Es por esto que os quiero sugerir de vigilar esas voces, de vigilar los saboteadores, también llamados los pensamientos limitantes; esos pensamientos que intentarán comerte el entusiasmo y la motivación. Que te paralizan. Intenta descubrir su función, intenta averiguar de dónde salen. Si, como en mi caso, te quieren proteger del fracaso, pregúntate e investiga cual podría ser el origen de su preocupación (¿has fracasado en el pasado y has sufrido mucho? ¿Tus educadores te han enseñado que es mejor no llamar la atención?). Intenta formarte una idea del supuesto fracaso que, según tus saboteadores, te espera. ¿Es realista? ¿Es grave? ¿Un fracaso es realmente un “fracaso” si consigues solamente en parte aquello que te habías propuesto? 
La contra-pregunta sería: Pero si no lo intento, aunque solamente en parte, ¿cómo podría saber si esa idea de fracasar es real? ¿Qué me impide empezar a realizar el primer paso de mi plan? Si me sale bien, ya tengo mi primera recompensa. Luego repito el proceso con el segundo paso de mi plan, y así sucesivamente, cada vez desenmascarando los saboteadores de turno. 
Y para volver al libro: no sé si será un éxito o no. Para mí lo más importante ha sido el proceso. Una vez que entendí el mensaje de mi Protector que solamente pretendía salvarme ante un supuesto fracaso, me di cuenta que nadie me podía garantizar el éxito, de la misma manera que nadie me podía garantizar el fracaso. Si yo pongo mi ilusión y hago lo mejor que pueda, no puedo hacer más. A partir de allí no está en mis manos. El proceso de crear ha acabado. Crear el libro era mi ilusión y con escribirlo he conseguido mi objetivo. Con esto he entrado en una nueva zona de confort y puedo empezar a buscar un nuevo reto, una nueva ilusión que me motive empezar una nueva aventura para superarme…
A lo mejor te gustaría investigar la relación entre tu manera de motivarte por un lado, y tus saboteadores por otro; a lo mejor te apetece tomar unas sesiones de coaching. Cada vez son más populares las sesiones vía Skype, un medio que resulta ser casi ideal para los PAS qué no viven en Mallorca, sino en la península o incluso en América del Sur. Si quieres saber más sobre el coaching y sobre mi forma de trabajar en sesiones presenciales o vía skype, no dudes en contactarme. Y si quieres más información sobre el libro y quieres saber cómo pedirlo, mándame un correo.

4 comentarios:

Arwen dijo...

Me ha gustado mucho el artículo, y sobre todo que coincide con la etapa en la que estoy, justamente en esa lucha de salir de la zoma de comfort y encontrar la motivación para independizarme economicamente de mis padres, y más siendo PAS y en un país como México a veces siento que se me cierra el mundo... tu artículo me ha ayudado mucho :)
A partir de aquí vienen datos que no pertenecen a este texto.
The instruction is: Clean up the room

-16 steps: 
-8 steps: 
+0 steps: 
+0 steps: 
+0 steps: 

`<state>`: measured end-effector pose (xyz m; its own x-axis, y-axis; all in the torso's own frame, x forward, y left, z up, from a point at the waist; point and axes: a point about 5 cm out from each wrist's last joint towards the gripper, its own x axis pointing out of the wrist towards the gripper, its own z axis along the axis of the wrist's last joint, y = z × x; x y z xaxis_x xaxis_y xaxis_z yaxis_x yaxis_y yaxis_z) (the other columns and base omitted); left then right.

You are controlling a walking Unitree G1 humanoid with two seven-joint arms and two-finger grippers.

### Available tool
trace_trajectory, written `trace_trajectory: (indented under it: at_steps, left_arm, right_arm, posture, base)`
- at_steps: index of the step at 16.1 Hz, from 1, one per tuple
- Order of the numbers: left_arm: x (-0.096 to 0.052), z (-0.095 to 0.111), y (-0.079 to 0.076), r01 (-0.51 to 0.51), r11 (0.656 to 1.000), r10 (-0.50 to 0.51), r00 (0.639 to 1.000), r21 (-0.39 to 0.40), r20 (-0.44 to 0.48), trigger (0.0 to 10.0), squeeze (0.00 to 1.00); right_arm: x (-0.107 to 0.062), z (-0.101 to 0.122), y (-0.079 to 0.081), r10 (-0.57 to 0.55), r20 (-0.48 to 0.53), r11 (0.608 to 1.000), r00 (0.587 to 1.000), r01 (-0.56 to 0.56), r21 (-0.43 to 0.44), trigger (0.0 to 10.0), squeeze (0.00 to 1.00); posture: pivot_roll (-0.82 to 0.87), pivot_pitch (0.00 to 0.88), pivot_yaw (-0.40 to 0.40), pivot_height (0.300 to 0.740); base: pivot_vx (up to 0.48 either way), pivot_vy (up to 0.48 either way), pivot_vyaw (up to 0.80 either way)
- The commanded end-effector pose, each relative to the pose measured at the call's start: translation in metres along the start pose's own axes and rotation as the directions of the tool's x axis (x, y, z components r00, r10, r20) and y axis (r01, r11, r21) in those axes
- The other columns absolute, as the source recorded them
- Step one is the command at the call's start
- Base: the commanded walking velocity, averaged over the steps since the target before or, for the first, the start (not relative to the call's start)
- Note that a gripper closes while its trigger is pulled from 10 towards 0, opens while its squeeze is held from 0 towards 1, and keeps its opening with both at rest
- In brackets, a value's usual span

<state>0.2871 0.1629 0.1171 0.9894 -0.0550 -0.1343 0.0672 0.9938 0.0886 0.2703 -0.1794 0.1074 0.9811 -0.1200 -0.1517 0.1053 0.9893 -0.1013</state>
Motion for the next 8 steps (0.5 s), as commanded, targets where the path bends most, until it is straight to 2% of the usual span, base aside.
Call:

Karina Zegers de Beijl dijo...

Gracias, Arwen, por tu feedback. Un abrazo.

Isidro Fuentes Hermoso dijo...

Hola Karina!!

Te felicito por el libro. He acabado de leerlo y me ha parecido muy interesante y práctico.

Es altamente recomendable.

un saludo.

sandra christiansen dijo...

ENORME!!! Y ADEMÁS AL FINAL HA SIDO TODO UN ÉXITO! PORQUE SEGÚN MI EXPERIENCIA HAS CONSEGUIDO MOTIVARME. UN ABRAZO!